Hey Furjuk,
2013/8/27 Furjuk Mityos <
mtmty...@gmail.com>:
> Hi,
>
> Thank you for trying.
>
> I knew some viewer cannot view utf8 (or other normal) text with custom CID
> map.
> You can select CID text or normal text by new TT loading option.
> At first I thought CID text should be default because many viewers can view,
> but I found we cannot use word-space in CID text, so normal text must be
> default for backward compatibility.
Perhaps it's important to clarify what is what (for the record and for
the ignorant).
The utf8 file defines a custom encoding that corresponds to UTF-8, and
encodes the Unicode text in the bytestream using UTF-8 encoding, is
that correct?
I did the previous (limited) implementation of unicode support in
libharu and would be happy to see a more mature solution in place (and
you seem to have made many other improvements too).
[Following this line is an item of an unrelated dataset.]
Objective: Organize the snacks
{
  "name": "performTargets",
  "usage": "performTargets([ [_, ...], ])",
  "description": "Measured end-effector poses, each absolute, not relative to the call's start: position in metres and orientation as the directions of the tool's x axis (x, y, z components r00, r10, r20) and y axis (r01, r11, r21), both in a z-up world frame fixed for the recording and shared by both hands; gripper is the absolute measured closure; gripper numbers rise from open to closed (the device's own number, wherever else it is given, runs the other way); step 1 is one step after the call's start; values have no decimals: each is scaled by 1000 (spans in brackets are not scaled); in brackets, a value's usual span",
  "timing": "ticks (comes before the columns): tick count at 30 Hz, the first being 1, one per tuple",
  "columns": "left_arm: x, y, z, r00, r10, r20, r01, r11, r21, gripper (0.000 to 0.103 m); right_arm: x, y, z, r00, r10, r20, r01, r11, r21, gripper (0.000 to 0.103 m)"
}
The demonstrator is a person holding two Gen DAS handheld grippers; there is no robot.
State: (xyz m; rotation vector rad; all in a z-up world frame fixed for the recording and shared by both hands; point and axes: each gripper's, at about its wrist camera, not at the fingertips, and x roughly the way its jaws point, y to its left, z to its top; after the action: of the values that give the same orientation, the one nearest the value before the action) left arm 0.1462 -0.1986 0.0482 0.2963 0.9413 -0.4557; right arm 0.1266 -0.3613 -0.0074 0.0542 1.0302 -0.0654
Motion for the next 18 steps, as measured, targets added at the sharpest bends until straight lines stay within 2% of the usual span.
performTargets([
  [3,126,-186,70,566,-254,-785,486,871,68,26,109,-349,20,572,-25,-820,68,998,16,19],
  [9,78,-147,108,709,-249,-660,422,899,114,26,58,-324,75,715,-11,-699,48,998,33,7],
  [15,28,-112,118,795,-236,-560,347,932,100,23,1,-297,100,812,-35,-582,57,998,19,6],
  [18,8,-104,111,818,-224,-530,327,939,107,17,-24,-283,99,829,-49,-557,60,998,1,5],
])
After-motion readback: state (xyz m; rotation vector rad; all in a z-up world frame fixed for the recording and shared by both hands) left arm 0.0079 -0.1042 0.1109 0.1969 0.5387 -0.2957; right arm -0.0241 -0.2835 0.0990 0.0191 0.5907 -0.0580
But it was also my
experience that defining a UTF-8 encoding in the PDF file broke some
viewers (such as Preview) and that's why we settled with the 'identity
encoding' (i.e. UCS-2/UCS-4) in the byte stream which we got to work
on all viewers. I believe that crashing a PDF viewer (that is default
on MacOSX) kills the UTF-8 approach in practical terms?
Therefore I think the method used in cidtext.pdf file should be the
default, or what downside is there to notice? How does the
'word-space' issue manifest itself? Is the cidtext.pdf file using
Identity-H encoding similar to what the previous implementation did?
Backwards compatibilty would rather point at CID map instead of UTF-8
encoding; is this what you mean?
Regards,
koen